What you are asked to do -> Could you copy every line in the listing below that has the word "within"?

########################################

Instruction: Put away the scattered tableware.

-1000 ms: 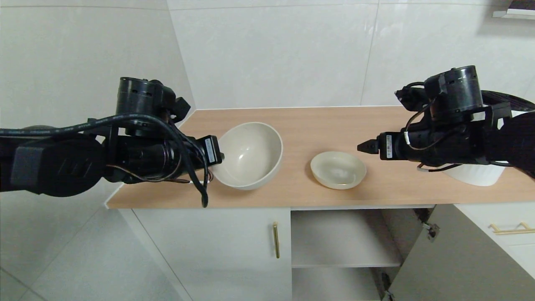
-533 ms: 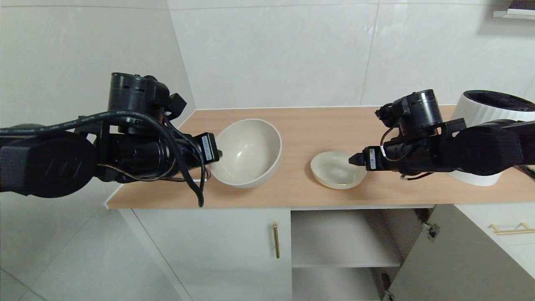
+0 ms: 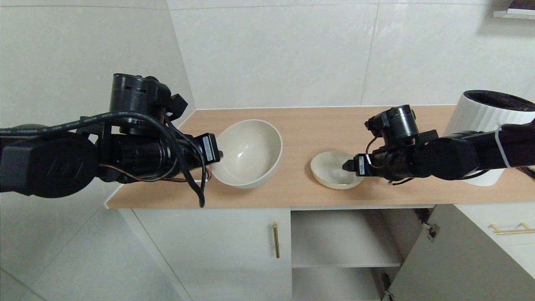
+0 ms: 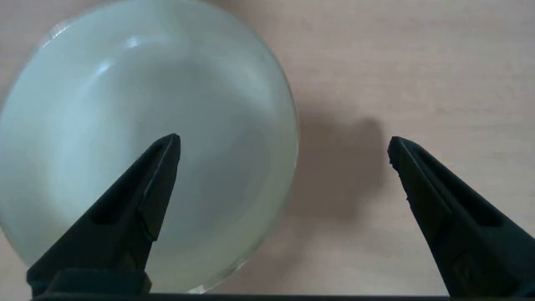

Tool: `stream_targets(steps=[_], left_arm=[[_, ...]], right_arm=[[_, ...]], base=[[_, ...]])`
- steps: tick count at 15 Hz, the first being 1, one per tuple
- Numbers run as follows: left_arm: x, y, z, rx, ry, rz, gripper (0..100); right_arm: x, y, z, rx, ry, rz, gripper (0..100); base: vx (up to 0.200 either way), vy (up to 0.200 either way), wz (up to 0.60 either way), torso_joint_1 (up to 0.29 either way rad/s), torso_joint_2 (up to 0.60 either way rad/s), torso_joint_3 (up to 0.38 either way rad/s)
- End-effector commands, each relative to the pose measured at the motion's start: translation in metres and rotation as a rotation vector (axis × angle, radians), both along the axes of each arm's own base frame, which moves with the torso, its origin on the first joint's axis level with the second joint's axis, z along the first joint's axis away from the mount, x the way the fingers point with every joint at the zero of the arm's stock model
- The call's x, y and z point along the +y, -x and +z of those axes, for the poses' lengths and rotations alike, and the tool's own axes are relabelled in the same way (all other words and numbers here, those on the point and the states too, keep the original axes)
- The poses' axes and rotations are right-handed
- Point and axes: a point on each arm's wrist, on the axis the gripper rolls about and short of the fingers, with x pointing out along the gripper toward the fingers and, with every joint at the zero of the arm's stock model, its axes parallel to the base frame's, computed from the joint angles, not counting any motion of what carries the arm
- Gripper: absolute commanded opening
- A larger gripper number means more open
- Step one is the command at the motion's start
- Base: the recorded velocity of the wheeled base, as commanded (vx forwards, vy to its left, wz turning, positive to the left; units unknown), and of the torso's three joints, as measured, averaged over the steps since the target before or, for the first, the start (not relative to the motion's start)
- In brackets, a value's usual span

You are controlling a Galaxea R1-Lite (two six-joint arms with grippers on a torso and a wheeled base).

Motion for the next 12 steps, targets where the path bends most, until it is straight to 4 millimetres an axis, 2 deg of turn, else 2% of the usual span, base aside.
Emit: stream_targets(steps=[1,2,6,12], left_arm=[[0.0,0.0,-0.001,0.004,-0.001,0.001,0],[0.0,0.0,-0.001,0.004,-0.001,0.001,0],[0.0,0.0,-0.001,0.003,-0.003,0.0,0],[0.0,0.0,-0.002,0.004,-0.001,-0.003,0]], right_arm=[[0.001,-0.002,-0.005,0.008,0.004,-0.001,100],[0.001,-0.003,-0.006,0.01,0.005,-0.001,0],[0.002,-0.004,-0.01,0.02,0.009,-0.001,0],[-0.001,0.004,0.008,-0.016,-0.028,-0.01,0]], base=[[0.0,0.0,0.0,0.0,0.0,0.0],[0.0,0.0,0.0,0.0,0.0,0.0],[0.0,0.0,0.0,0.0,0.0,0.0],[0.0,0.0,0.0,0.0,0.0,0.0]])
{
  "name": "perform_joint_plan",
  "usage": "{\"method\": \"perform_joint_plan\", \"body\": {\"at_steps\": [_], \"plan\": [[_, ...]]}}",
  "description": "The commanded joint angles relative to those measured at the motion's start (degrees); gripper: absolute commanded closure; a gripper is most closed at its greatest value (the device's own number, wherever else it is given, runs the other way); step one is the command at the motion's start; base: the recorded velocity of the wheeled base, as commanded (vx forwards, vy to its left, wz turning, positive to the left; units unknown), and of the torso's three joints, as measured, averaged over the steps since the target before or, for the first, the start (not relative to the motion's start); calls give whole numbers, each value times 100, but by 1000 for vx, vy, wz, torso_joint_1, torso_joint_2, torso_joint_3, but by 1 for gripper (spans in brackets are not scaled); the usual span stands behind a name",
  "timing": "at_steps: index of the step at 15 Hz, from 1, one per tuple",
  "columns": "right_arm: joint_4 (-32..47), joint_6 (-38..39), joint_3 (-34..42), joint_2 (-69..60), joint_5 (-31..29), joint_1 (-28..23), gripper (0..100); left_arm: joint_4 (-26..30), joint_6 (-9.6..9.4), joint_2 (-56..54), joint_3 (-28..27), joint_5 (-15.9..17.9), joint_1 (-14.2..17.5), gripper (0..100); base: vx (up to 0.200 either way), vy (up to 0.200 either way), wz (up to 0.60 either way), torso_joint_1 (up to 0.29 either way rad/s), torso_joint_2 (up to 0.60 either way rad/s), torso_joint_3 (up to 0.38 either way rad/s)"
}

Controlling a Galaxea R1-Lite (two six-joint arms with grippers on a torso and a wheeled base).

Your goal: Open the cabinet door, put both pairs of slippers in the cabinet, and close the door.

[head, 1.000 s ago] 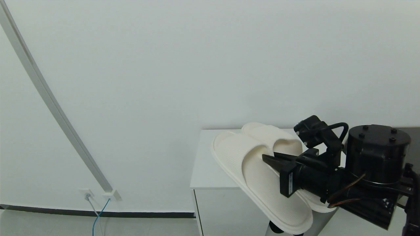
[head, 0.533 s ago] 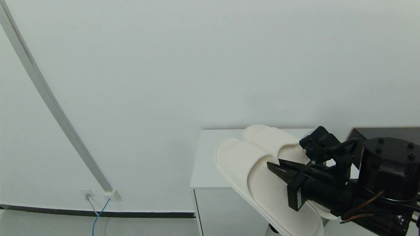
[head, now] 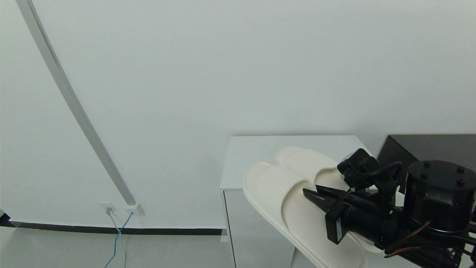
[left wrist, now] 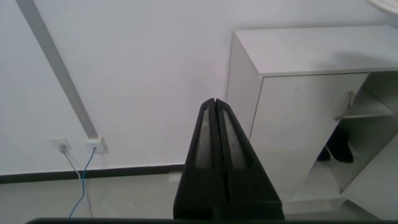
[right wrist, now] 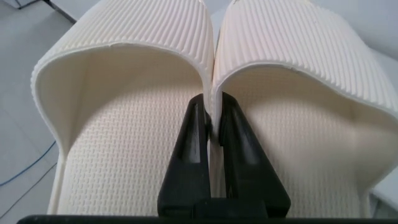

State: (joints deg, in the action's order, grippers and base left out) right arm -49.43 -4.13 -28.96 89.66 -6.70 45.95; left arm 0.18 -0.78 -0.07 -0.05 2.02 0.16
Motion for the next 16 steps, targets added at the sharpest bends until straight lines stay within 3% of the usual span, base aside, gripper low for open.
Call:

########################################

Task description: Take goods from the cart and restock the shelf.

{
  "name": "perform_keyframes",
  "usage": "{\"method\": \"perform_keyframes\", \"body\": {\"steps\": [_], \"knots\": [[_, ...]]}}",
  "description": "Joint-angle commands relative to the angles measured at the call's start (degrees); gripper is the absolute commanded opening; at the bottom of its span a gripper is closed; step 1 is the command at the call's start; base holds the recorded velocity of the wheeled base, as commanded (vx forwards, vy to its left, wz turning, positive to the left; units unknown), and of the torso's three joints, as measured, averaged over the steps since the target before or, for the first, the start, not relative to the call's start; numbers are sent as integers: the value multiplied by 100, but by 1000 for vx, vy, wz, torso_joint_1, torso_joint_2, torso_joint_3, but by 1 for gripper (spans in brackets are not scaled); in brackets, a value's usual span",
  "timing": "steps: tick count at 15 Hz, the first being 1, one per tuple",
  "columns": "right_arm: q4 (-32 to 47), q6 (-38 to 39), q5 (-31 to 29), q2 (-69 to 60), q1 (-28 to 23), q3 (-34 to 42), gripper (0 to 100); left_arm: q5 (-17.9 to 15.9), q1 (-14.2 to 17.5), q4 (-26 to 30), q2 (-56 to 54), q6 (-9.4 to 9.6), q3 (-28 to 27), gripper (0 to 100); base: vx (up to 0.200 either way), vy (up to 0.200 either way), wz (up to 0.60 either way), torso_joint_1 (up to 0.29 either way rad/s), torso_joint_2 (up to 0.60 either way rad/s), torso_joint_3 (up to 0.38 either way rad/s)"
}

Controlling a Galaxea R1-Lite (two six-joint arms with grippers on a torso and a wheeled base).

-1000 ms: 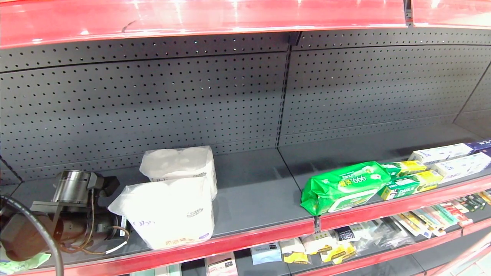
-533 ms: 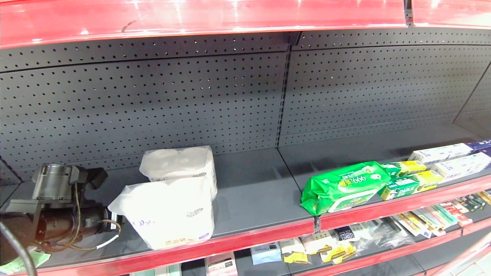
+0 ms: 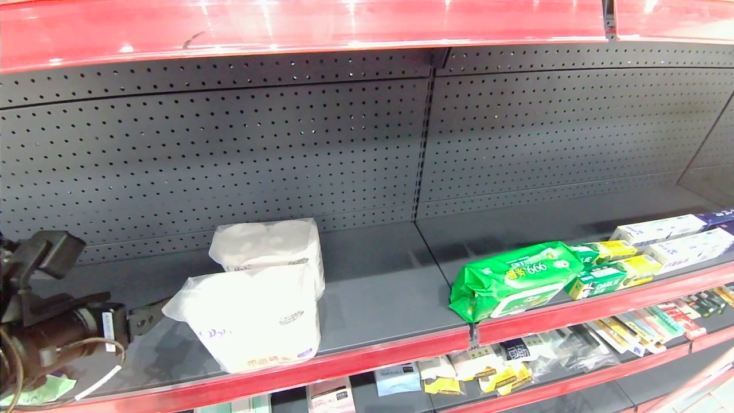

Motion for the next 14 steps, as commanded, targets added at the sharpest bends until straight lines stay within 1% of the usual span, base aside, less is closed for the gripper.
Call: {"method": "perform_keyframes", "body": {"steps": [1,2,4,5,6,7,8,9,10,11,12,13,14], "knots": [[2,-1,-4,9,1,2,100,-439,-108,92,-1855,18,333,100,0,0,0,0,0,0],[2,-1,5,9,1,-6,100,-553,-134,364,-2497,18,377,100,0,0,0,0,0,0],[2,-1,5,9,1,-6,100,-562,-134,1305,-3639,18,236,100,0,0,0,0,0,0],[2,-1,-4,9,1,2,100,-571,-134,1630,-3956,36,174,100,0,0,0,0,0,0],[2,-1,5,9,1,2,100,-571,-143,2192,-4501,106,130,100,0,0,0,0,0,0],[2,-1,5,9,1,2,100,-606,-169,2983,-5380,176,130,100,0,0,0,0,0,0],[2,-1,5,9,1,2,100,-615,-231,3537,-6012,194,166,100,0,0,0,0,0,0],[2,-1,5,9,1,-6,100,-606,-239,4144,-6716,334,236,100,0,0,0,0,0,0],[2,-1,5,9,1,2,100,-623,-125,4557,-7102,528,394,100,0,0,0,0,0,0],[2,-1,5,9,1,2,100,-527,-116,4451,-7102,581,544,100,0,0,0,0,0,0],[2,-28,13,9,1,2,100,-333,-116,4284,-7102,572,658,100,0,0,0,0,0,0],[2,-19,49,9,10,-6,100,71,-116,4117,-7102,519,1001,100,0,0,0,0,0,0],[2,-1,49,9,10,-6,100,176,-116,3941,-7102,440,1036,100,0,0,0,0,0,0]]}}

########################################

Response to this task ->
Motion for the next 16 steps, targets added at the sharpest bends until straight lines stay within 3% of the usual span, base aside, gripper low for open.
Motion for the next 14 steps, as commanded, targets added at the sharpest bends until straight lines stay within 1% of the usual span, base aside, less is closed for the gripper.

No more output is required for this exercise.